Morning Thanks

Garrison Keillor once said we'd all be better off if we all started the day by giving thanks for just one thing. I'll try.

Wednesday, August 16, 2017

Morning Thanks--What won the day



Let's just think of what's happening all around us on a line graph. If we were to create an arc that somehow documents or illustrates the stress level of the American voting public since Donald Trump's surprising victory, the line would be almost consistently rising. Makes no difference if you're right or left, black or white, old or young, Republican or Democrat or Independent. The sides that exist today in this country and this culture are so are Grand Canyon-ed, it's scary.

There have always been conservatives and liberals, always been those who believe government is good and those who consider it malicious, but the distance between those basic views has only rarely felt so unbridgeable. We've become the Hatfields and the McCoys.

After yesterday's news conference, nothing's changed, even though for the first time since the Civil War a President of these United States made clear that to him some kind of moral equivalency exists between the actions of men and women who marched in torchlight, chanting Nazi slogans and racist chants, and those who came to protest against those beliefs. He called the people chanting "Jews will not replace us," good people, at least some of them. 

Some of us choose to differ. Some claim that "good people" would not have walked beneath a flag with a swastika or a flag of the Confederacy,  wouldn't have chanted things they did.

I don't know that we can recover from views Trump had suggested previously but now simply came right out and said yesterday at a news conference his handlers obviously wished over long before he walked off.  I don't know that many Republicans can sit still for them either.

This President seeks favor from only the 35% of the American public who will back him even if he guns down his enemies in the street. His malicious retorts yesterday to the CEOs who resigned from his council, as well as the totally unnecessary shot he took at Sen. John McCain were unseemly but characteristic, what keeps him popular with his base.

The temperature all around us is rising dangerously. No one knows where this will go. Don't figure on peace any time soon.

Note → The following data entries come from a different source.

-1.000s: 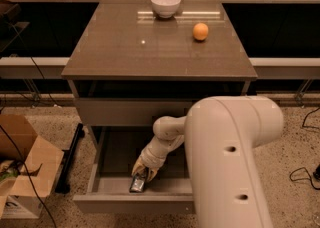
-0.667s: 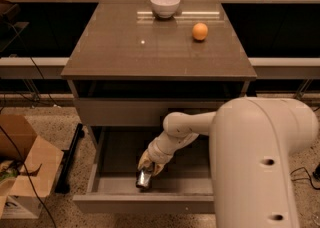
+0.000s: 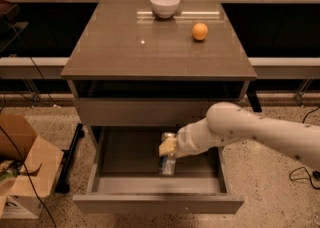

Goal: Pick redbull can from middle drawer and place on counter

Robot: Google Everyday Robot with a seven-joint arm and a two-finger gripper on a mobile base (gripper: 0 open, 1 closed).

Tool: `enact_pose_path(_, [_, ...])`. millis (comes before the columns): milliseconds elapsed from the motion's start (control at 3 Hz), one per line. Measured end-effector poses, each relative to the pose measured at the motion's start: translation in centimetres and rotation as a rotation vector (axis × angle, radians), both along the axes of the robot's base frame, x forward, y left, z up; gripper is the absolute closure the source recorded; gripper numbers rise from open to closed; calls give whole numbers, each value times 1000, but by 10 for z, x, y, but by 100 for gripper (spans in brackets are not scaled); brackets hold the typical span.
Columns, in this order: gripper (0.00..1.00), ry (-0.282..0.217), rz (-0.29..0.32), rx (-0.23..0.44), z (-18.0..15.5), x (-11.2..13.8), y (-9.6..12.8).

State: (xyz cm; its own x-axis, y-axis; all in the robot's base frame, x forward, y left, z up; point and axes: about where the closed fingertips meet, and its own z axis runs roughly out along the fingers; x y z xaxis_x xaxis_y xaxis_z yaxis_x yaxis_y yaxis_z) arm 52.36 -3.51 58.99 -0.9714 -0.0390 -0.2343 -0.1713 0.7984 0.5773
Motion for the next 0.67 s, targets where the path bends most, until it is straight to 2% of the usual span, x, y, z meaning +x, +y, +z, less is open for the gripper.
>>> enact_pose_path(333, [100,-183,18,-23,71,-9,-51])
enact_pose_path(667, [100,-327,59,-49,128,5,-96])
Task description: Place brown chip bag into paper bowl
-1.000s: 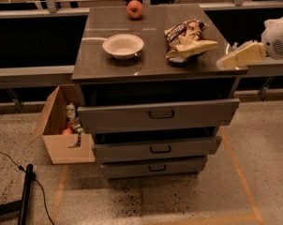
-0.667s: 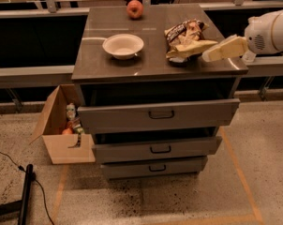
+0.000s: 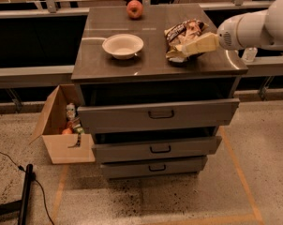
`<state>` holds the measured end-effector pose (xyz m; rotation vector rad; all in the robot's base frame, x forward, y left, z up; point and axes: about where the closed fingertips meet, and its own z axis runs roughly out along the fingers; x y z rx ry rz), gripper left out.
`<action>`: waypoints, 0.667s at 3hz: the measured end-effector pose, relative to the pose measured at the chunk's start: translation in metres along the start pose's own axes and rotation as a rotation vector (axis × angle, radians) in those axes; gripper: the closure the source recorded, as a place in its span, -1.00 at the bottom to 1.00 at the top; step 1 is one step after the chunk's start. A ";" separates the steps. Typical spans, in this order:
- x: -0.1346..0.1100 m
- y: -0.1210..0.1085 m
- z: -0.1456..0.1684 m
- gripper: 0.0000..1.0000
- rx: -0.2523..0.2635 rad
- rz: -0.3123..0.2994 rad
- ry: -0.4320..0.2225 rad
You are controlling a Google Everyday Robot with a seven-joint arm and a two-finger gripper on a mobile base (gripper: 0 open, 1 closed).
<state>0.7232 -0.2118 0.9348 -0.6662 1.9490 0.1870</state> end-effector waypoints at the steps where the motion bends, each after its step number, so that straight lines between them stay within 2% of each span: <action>1: -0.002 -0.005 0.033 -1.00 0.017 0.030 0.009; 2: -0.004 -0.001 0.055 -1.00 0.010 0.050 0.023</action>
Offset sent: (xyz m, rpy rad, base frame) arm 0.0621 0.0348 -0.0299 0.0341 0.0613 -0.0470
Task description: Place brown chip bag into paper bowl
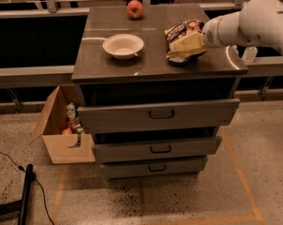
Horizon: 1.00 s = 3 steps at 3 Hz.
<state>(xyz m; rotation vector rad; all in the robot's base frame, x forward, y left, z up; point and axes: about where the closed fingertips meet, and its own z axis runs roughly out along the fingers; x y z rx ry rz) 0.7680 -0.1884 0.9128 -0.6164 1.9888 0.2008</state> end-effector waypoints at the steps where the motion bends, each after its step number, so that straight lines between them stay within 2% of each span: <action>1: 0.005 0.002 0.015 -1.00 -0.006 0.012 0.023; 2: 0.012 0.003 0.028 -0.68 -0.014 0.023 0.044; 3: 0.015 0.006 0.036 -0.22 -0.031 0.023 0.049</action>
Offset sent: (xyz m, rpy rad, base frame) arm 0.0230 0.0073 -0.0364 0.0001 0.0773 -0.0115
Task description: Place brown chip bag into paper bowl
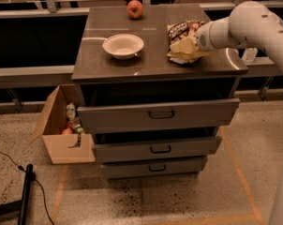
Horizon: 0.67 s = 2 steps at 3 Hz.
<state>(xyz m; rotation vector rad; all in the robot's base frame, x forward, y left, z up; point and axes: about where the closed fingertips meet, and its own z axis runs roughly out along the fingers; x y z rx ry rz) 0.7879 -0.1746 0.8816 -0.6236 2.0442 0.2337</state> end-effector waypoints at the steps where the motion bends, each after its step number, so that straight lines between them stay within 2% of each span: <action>1: 0.000 0.006 0.008 0.23 -0.016 -0.007 0.002; 2: -0.004 0.009 0.011 0.71 -0.026 -0.008 -0.014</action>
Offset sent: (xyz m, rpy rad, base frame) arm 0.0076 0.0150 0.0056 0.0311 -0.0309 0.0320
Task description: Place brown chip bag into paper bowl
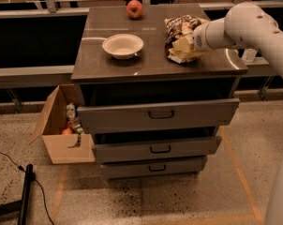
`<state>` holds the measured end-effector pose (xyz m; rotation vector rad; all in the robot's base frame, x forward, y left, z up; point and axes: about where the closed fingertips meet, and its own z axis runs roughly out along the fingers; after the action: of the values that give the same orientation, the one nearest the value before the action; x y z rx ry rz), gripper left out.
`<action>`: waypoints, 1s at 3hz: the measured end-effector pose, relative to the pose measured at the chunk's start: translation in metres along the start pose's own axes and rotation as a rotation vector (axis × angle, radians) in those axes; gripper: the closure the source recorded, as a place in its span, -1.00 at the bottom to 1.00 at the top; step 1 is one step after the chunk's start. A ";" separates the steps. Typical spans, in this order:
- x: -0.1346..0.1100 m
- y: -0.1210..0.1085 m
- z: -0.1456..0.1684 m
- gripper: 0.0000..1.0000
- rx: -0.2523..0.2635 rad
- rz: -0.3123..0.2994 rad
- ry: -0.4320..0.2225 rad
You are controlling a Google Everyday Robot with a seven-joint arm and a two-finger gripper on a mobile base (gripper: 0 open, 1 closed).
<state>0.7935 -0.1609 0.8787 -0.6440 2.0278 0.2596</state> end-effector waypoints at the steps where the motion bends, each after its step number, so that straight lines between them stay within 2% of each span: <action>1: -0.017 0.003 -0.008 1.00 -0.031 -0.005 -0.057; 2: -0.047 0.012 -0.032 1.00 -0.091 -0.016 -0.125; 3: -0.077 0.025 -0.054 1.00 -0.174 -0.016 -0.159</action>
Offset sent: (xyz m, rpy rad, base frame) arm -0.0299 0.0167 0.1098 0.1601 -0.1302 0.1756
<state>0.7714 -0.1374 0.9699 -0.7236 1.8606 0.4666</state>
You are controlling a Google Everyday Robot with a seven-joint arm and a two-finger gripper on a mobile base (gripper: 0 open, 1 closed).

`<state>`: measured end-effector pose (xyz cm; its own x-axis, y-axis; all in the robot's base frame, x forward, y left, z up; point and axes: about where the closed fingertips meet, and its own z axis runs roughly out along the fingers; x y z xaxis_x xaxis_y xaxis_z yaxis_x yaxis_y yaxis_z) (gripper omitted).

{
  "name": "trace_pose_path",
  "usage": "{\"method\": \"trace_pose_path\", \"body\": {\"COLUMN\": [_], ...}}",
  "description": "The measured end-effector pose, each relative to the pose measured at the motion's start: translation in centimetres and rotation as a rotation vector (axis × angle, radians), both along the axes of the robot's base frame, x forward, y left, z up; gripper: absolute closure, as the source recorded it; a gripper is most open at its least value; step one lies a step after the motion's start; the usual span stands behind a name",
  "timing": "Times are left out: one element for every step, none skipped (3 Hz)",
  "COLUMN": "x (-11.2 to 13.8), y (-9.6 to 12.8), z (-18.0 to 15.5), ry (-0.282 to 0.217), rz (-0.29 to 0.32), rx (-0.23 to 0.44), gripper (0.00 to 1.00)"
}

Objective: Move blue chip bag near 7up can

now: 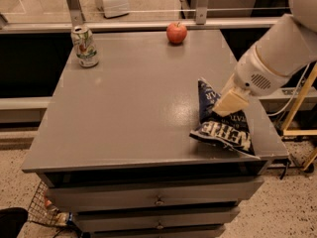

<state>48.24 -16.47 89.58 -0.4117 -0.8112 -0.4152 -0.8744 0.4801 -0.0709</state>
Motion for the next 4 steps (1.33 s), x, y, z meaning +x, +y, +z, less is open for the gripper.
{"method": "trace_pose_path", "body": {"x": [1.6, 3.7, 6.7, 10.5], "y": [1.6, 3.4, 5.5, 8.3], "z": [3.4, 5.8, 7.3, 8.2], "ry": [-0.049, -0.082, -0.122, -0.173], "rz": [0.029, 0.065, 0.123, 0.190], "rx": [-0.042, -0.059, -0.029, 0.038], "gripper": [1.00, 1.00, 1.00, 1.00]}}
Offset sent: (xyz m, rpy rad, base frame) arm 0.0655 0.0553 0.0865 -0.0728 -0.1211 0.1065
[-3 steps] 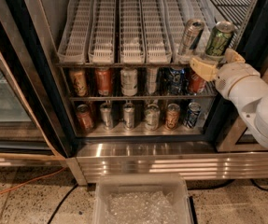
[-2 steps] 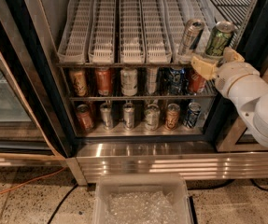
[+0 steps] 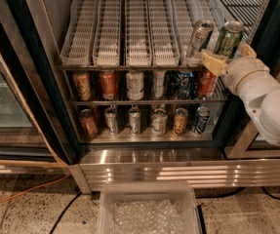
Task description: Pick green can from top shelf of fridge
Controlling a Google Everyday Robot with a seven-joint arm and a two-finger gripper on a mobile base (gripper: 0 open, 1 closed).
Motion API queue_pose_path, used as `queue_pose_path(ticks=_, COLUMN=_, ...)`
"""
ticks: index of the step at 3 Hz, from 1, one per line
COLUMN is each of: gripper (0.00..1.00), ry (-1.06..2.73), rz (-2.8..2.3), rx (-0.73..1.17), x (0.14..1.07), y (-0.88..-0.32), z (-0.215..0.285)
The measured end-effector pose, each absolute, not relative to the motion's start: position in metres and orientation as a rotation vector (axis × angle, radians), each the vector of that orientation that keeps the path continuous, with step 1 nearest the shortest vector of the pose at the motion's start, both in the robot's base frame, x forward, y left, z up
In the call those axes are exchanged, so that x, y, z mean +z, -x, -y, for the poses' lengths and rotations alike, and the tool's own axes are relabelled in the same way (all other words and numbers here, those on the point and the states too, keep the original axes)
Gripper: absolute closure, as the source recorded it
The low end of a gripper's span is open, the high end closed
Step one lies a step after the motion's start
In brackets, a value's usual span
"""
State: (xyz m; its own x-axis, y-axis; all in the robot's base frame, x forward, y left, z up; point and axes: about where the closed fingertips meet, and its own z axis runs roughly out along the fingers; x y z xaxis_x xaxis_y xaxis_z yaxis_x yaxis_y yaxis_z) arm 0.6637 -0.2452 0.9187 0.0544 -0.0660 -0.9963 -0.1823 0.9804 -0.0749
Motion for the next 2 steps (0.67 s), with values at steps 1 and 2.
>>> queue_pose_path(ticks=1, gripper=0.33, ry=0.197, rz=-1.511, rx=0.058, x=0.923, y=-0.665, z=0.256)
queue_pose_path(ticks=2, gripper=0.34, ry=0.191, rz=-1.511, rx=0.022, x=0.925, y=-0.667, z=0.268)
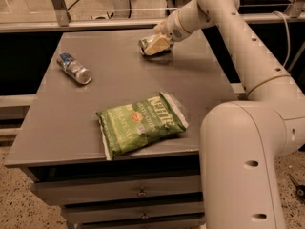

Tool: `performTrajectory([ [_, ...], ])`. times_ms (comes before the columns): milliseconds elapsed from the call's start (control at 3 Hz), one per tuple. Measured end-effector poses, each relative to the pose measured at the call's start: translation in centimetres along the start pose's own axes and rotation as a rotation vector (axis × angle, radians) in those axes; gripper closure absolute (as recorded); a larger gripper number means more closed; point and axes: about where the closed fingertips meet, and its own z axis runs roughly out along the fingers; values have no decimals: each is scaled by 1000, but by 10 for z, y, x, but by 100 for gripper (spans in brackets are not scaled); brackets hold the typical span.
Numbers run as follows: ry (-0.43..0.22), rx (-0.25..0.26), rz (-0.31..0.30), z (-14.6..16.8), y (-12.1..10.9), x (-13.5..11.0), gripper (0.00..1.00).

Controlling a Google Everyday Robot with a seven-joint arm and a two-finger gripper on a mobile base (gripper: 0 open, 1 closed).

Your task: Pick 7up can

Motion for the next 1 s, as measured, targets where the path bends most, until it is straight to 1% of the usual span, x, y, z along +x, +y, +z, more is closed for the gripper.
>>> performTrajectory([
  [333, 0, 0, 1, -1, 0, 0, 86],
  [667, 0, 0, 0, -2, 0, 0, 100],
  [1000, 30, -3, -58, -20, 5, -11, 100],
])
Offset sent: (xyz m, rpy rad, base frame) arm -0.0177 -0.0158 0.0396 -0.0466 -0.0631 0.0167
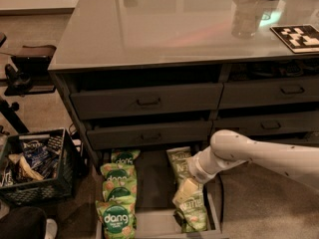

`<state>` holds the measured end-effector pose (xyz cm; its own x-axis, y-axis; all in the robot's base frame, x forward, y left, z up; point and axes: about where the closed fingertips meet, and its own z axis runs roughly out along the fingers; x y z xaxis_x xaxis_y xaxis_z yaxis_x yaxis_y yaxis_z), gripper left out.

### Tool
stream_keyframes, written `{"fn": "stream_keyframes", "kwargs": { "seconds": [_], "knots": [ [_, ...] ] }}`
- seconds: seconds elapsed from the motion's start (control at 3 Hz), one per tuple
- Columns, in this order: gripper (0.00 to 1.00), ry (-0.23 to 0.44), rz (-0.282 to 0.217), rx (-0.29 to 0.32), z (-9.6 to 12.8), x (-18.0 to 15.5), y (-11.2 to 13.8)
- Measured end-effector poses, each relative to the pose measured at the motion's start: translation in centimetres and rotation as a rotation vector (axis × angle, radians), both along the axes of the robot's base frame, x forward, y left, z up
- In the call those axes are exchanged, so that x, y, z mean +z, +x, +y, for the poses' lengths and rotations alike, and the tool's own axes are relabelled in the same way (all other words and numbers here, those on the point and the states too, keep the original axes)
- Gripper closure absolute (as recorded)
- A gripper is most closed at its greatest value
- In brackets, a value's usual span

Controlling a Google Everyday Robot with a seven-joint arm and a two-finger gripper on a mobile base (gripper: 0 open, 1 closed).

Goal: Pick green rice chip bag from bottom drawer and place on counter

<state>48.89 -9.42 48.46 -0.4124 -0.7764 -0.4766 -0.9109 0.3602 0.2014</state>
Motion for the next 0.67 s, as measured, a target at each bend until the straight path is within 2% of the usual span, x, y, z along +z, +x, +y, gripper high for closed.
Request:
{"fn": "stream_keyframes", "kwargs": {
  "seconds": [0.33,0.67],
  "knots": [
    [0.00,0.064,0.011,-0.021,1.85,-3.07,1.69],
    [0.00,0.064,0.011,-0.021,1.85,-3.07,1.69]
  ]
}}
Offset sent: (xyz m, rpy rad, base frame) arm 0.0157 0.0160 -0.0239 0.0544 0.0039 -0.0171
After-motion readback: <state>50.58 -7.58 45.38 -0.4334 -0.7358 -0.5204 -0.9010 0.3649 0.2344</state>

But pardon me for taking particular joy in one small bit of news in the storm, a new world record Trump will covet like none other. Last night, a few startling sentences became the most beloved tweet in Twitter history--liked somewhere close to three million times. Here it is, in its entirety.
No one is born hating another person because of the color of his skin or his background or his religion … People must learn to hate, and if they can learn to hate, they can be taught to love … For love comes more naturally to the human heart than its opposite.
In case you missed it, those words belong to Nelson Mandela, the South African patriot who spent years in prison for fighting apartheid, then emerged with forgiveness in his heart to become both a national hero and President.

The man who tweeted those words is Barack Obama.

There's reason for morning thanks when the sentiment of those words becomes the most loved tweet of all time. At least on Twitter, what won the day is love. 

If you can't agree with that, there's nothing ahead but darkness.